II. THE PRIVILEGE OF THE PHYSICIAN.

The English courts very early found that it was necessary to the administration of justice to exclude from evidence communications passing between attorney and client in the confidence of their professional relation. The like privilege was extended to communications between husband and wife; and in modern times a somewhat similar privilege has been extended to the relation of physician and patient, and that of confessor and penitent.

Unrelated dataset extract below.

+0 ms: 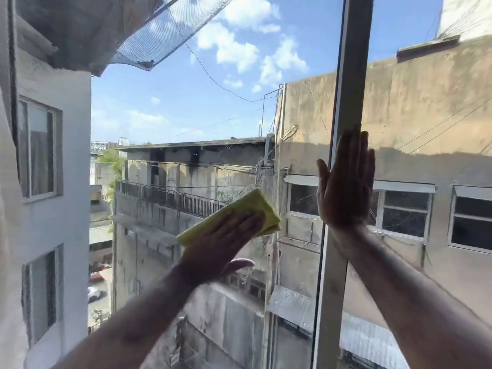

The privilege arising from the relation of physician and patient was originally limited, and it has been still further qualified by a statute passed last year, which gives to the personal representatives of a deceased patient the right to waive the protection of

the statute to some extent, and thus enlarges the right of the law to call upon a physician as a witness to disclose what he learned from his patient. The statute is not confined to civil actions, but is applicable in criminal cases, and also in what are known as special proceedings, such as the probate of wills. As the statute now stands, it allows the privilege to be waived, but unless waived in a manner which I will hereafter state, it is imperative upon the physician and the court. The language of the principal clause is as follows:

"A person, duly authorized to practice physic or surgery, shall not be allowed to disclose any information which he acquired in attending a patient, in a professional capacity, and which was necessary to enable him to act in that capacity." Code Civ. Pro., 834.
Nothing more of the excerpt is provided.